InterDigital, Inc. (IDCC - Free Report) recently disclosed details of a demonstration, where the company applied a service-based architecture (SBA) to a 5G control plane. The demonstration, held on Apr 17 and 18, showed how network control functions can be created and run in a cloud-based environment using standard server infrastructure. This is likely to improve scalability, velocity and flexibility in creating virtual control plane services apart from reducing costs.
The company also displayed its solution for 3GPP’s common communication enabler (COEN) at this recent Next Generation Mobile Networks (NGMN) event in Paris. The demonstration highlighted how the communication model of today’s web services can be utilized by a 5G control plane to create multiple software instances in a cloud environment. Notably, the company’s SBAsolutionhelps in achieving registration of new service instances in less than 20ms, thereby enabling high speed delivery of IP-based services.
This apart, InterDigital’s patent holding subsidiaries entered into a worldwide, royalty bearing patent license agreement with Fujitsu Connected Technologies Limited. This multi-year deal involves the sale of Fujitsu Connected Technologies’ 2G, 3G and 4G terminal unit products that include LTE and LTE-Advanced products.
Existing Business Scenario
InterDigital’s commitment toward licensing its broad portfolio of technologies to wireless terminal equipment makers is impressive. This, in turn, allows the company to expand its core market capability. Currently, InterDigital has several leading companies under its licensing agreement. Also, the company expects to grow the licensing revenue base by adding a number of other companies under its licensees, which have attained market prominence over the past several years.
In the past six months, the Zacks Rank #3 (Hold) company has outperformed the industry it belongs to. The stock has returned 3.1% against the industry’s 2.7% decline.
Moreover, the company’s global footprint, diversified product portfolio and the ability to penetrate in different markets are commendable. Apart from the company’s strong portfolio of wireless technology solutions, the addition of technologies related to sensors, user interface and video to its offerings is likely to drive considerable value, considering the massive size of the market it licenses.

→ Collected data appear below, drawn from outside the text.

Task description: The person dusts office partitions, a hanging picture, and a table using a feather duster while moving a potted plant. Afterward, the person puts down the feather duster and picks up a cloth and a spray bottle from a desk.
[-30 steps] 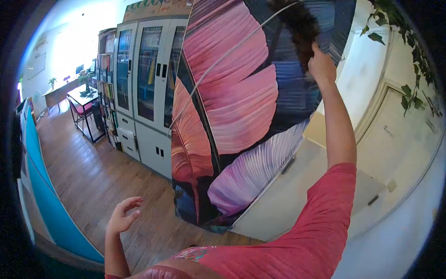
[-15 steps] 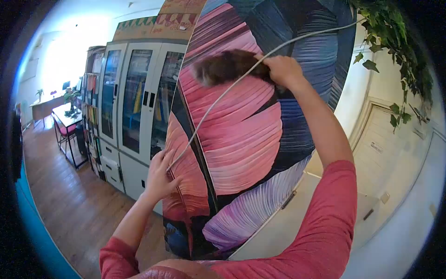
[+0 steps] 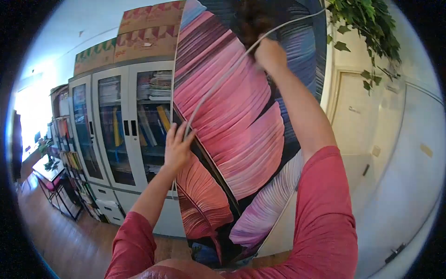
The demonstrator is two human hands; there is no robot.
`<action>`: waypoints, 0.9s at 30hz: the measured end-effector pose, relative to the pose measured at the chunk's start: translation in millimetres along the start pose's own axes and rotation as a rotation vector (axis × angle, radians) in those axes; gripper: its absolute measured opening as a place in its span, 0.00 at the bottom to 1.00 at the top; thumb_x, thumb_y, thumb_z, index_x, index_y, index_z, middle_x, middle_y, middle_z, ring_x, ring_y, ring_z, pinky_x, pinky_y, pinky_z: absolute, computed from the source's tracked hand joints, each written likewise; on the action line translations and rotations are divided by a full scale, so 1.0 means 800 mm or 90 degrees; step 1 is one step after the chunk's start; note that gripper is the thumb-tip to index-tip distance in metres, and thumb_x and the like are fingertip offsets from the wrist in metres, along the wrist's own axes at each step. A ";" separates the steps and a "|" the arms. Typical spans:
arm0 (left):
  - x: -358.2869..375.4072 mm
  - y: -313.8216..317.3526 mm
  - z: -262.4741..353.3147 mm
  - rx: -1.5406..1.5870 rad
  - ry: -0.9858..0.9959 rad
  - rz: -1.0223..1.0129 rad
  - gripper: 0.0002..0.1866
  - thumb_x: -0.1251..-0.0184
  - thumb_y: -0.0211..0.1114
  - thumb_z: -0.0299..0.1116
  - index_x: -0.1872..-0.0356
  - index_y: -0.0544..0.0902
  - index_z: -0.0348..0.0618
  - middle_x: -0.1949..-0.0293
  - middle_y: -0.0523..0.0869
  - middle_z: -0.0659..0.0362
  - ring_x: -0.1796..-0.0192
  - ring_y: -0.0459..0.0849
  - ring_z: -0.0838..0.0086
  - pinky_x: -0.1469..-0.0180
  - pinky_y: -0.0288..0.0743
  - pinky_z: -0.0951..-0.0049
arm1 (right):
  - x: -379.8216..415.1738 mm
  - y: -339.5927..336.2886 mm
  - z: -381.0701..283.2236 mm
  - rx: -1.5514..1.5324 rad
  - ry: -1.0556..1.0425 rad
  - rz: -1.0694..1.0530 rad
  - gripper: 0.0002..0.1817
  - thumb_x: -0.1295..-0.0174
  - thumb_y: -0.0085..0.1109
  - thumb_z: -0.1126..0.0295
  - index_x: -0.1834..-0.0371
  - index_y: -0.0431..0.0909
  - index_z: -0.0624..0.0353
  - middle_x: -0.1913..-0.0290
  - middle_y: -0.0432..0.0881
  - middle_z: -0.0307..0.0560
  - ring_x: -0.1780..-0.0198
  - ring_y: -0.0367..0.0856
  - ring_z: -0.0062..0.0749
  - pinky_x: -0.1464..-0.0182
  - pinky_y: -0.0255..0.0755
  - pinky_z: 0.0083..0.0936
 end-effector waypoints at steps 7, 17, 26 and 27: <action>-0.007 -0.032 -0.088 0.113 -0.046 0.183 0.31 0.51 0.57 0.16 0.42 0.81 0.49 0.38 0.74 0.48 0.34 0.70 0.49 0.32 0.65 0.53 | 0.109 0.063 -0.071 0.169 -0.332 -0.187 0.22 0.35 0.44 0.69 0.38 0.75 0.41 0.63 0.86 0.54 0.64 0.86 0.57 0.61 0.79 0.52; 0.039 -0.018 -0.058 0.343 -0.092 0.161 0.31 0.41 0.68 0.39 0.35 0.73 0.45 0.39 0.72 0.37 0.35 0.67 0.39 0.32 0.61 0.46 | 0.191 0.079 -0.092 0.143 -0.312 -0.196 0.28 0.33 0.44 0.66 0.29 0.66 0.30 0.66 0.85 0.54 0.66 0.86 0.53 0.66 0.79 0.48; 0.021 0.003 -0.002 0.042 0.055 -0.054 0.28 0.44 0.64 0.28 0.40 0.82 0.67 0.28 0.67 0.60 0.28 0.59 0.45 0.27 0.52 0.42 | 0.234 0.087 -0.097 0.062 -0.309 -0.240 0.21 0.34 0.45 0.67 0.39 0.77 0.46 0.66 0.86 0.58 0.63 0.86 0.56 0.60 0.79 0.49; 0.020 0.004 -0.019 0.029 0.062 -0.040 0.28 0.43 0.64 0.28 0.39 0.81 0.66 0.28 0.67 0.59 0.28 0.60 0.45 0.27 0.52 0.43 | 0.211 0.045 -0.095 -0.050 -0.222 -0.176 0.20 0.30 0.40 0.66 0.43 0.79 0.55 0.64 0.86 0.61 0.60 0.85 0.59 0.55 0.79 0.50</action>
Point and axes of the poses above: each hand's wrist, its own x-axis away from the middle knuckle, its own y-axis out of the palm, z = x × y, the point moved 8 cm from there along -x, towards the middle knuckle
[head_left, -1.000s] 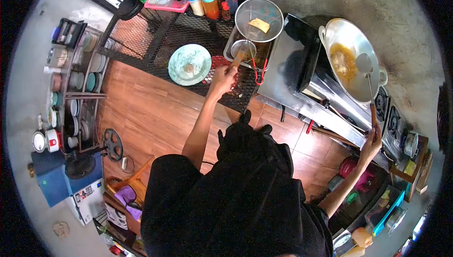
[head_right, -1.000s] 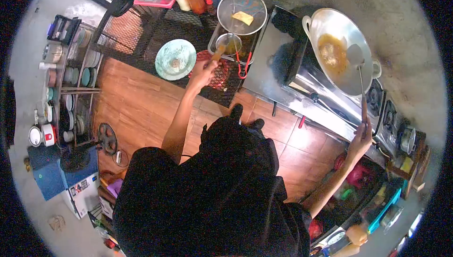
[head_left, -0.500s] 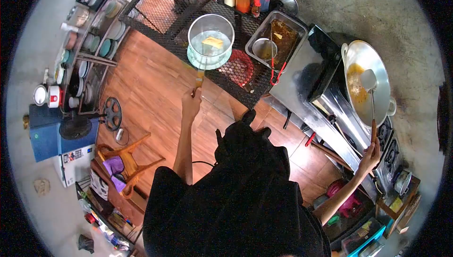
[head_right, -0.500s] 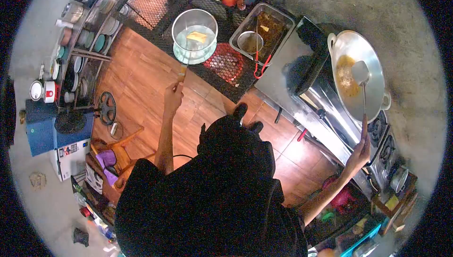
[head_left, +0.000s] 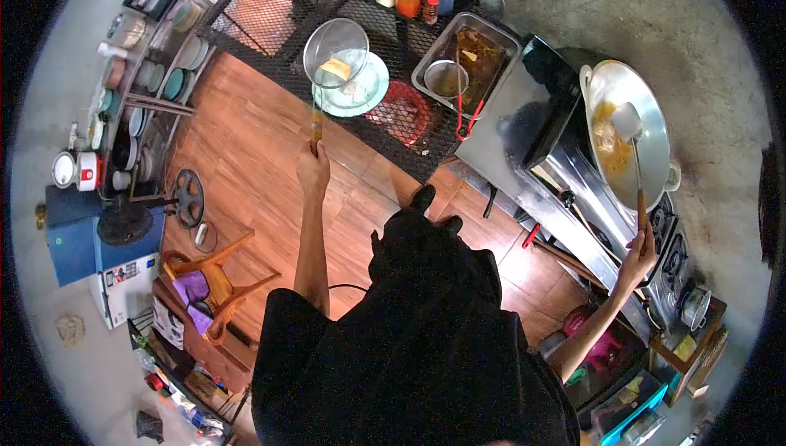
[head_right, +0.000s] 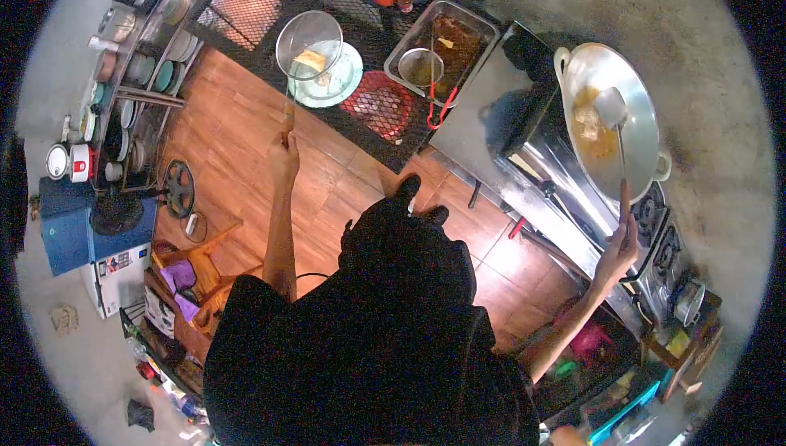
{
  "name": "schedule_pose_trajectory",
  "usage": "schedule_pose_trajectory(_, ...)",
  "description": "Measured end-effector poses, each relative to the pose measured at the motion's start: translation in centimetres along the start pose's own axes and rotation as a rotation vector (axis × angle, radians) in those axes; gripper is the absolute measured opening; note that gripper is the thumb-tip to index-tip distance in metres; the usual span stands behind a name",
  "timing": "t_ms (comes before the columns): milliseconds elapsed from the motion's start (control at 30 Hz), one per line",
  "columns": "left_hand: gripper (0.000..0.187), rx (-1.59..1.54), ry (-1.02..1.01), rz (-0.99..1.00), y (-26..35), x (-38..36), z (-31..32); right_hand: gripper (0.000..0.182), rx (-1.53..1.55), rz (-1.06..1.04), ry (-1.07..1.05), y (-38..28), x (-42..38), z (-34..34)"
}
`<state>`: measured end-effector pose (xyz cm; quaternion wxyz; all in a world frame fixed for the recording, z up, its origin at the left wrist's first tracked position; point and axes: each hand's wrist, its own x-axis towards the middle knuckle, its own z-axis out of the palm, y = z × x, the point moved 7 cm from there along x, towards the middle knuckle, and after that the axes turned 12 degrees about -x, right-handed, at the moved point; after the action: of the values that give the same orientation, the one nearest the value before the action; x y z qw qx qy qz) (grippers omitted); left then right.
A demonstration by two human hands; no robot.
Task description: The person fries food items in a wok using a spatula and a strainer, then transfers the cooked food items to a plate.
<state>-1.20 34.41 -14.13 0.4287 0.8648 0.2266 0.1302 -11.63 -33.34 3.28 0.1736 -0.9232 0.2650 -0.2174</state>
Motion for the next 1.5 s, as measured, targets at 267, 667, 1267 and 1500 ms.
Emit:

Meanwhile, InterDigital’s is focusing on strategic acquisitions to strengthen its product portfolio. In this regard, the company’s plan to acquire the patent licensing business of Technicolor is expected to provide it with an enhanced portfolio of video technologies besides opening up new opportunities in the consumer electronics market.
However, the company’s high investment in R&D projects is likely to affect its profitability in the coming quarters. This apart, the decline in return on capital despite rise in the company’s capital spending and capitalized patent costs remains a concern for the company.
Some better-ranked stocks from the same space are Comtech Telecommunications Corp. (CMTL - Free Report) , Juniper Networks, Inc. (JNPR - Free Report) and Ubiquiti Networks, Inc. (UBNT - Free Report) . While Comtech Telecommunications sports a Zacks Rank #1 (Strong Buy), Juniper Networks and Ubiquiti Networks carry a Zacks Rank #2 (Buy). You can see the complete list of today’s Zacks #1 Rank stocks here.
Comtech Telecommunications exceeded estimates in the preceding four quarters, with an average positive earnings surprise of 123.70%.
Juniper Networks surpassed estimates thrice in the trailing four quarters, with an average positive earnings surprise of 3.35%.
Ubiquiti Networks outpaced estimates thrice in the preceding four quarters, with an average earnings surprise of 8.88%.